Цюрих — город тихий, с узкими улицами, готическими башнями и крепостными стенами, оставшимися от средневековья.

Все в Цюрихе располагало к учебе: много книжных лавок, много библиотек, много свободного времени; после десяти часов вечера замирала уличная жизнь и волей-неволей приходилось сидеть дома за зелеными жалюзи.

Но жить в Цюрихе и не ощущать влияния политической эмиграции было так же невозможно, как не слышать запаха хвои в сосновом лесу. Там Лавров выпускал свой журнал «Вперед», там анархист Бакунин шумно воевал с марксистами, там неистовствовал якобинец Ткачев и в своем журнале «Набат» громил и Лаврова и Бакунина.

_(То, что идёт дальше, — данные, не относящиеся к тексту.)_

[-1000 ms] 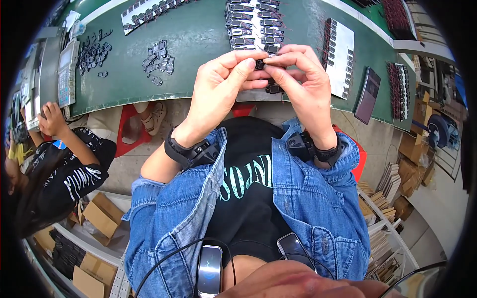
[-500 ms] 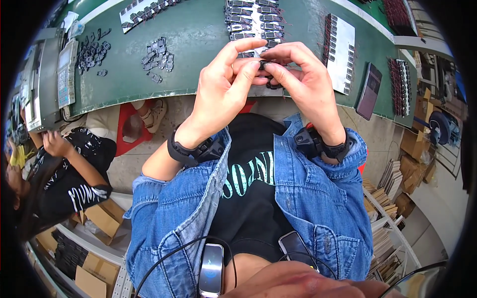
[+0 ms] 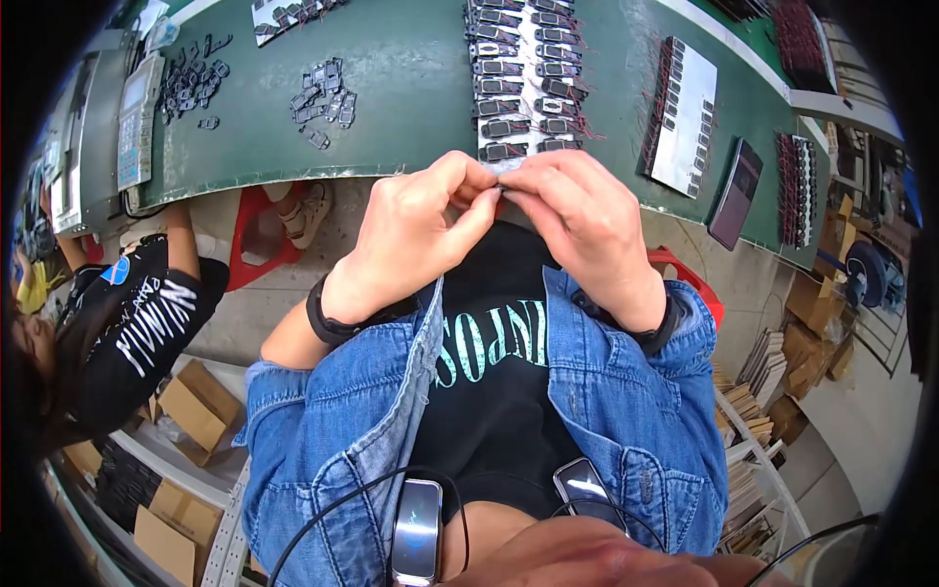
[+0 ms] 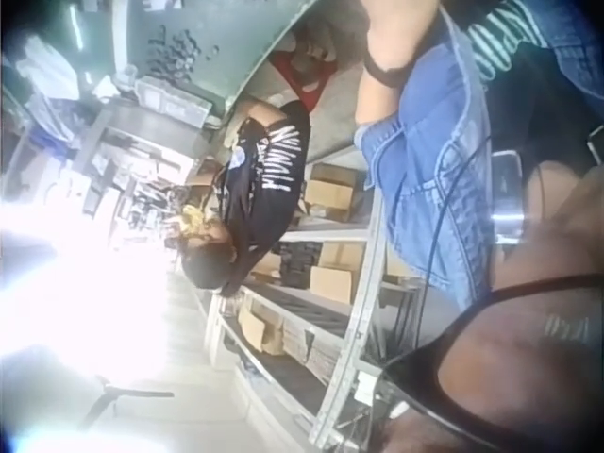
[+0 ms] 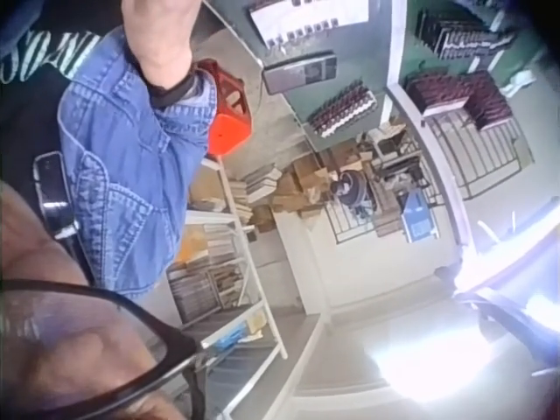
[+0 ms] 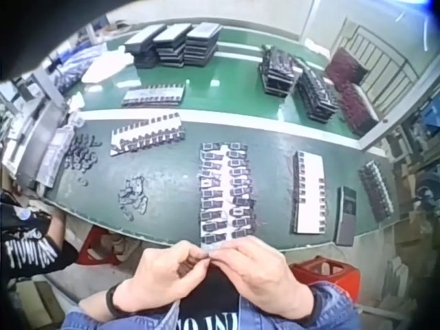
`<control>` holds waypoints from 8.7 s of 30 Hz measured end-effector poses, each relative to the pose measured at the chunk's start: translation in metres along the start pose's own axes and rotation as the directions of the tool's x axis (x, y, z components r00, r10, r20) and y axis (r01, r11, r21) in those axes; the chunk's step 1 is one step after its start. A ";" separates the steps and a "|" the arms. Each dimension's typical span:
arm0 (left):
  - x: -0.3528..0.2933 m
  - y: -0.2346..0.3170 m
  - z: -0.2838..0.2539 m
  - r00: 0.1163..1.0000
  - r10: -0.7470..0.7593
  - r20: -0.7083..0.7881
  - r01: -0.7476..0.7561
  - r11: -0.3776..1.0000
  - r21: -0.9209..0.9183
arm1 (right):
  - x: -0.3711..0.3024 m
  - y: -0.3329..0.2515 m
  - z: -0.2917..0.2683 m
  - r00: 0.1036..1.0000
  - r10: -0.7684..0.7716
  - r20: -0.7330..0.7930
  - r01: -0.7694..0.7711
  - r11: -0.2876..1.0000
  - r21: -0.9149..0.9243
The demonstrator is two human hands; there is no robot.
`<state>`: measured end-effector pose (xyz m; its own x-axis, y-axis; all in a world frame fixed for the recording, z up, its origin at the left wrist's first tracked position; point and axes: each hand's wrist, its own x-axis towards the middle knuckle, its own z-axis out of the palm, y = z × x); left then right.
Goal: The person picks up a speaker and a plastic cover, presses the cover onto the speaker by hand, and places the assembled unit onto a metal plate. This process is repeated for several units, occasionally moving the plate to reach empty spots.
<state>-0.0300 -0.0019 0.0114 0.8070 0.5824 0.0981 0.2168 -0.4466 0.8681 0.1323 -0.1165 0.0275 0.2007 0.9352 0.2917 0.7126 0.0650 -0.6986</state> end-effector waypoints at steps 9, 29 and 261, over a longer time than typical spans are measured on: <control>0.014 -0.019 -0.008 0.849 -0.406 0.338 0.508 0.802 -0.315 | -0.013 0.010 0.002 0.992 -0.109 0.055 0.119 0.968 -0.221; 0.009 -0.031 0.001 0.873 0.486 -0.052 -0.416 0.794 0.443 | 0.014 0.042 -0.022 0.993 -0.020 -0.120 -0.012 0.966 -0.257; 0.020 -0.038 -0.002 0.883 0.460 0.092 -0.463 0.823 0.329 | -0.038 0.019 -0.023 0.912 0.323 -0.254 -0.196 0.885 0.423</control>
<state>-0.0230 0.0283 -0.0191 0.8630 0.2463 0.4412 -0.0147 -0.8605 0.5092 0.1533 -0.1585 0.0182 0.5838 0.7853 0.2061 0.3071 0.0213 -0.9514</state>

В пансионе мадам Фриче жили десять девушек из России. Пансион считался дорогим. Навощенные полы, бархатные портьеры, тяжелая мебель, горничные в белых наколках, да и сама мадам Фриче — длинная, тонкая — с утра до отхода ко сну была одета так, словно с минуты на минуту ждала визита президента республики: черное платье со шлейфом, черепаховый лорнет на золотой цепочке. Ее белые волосы ниспадали на плечи искусно завитыми локонами.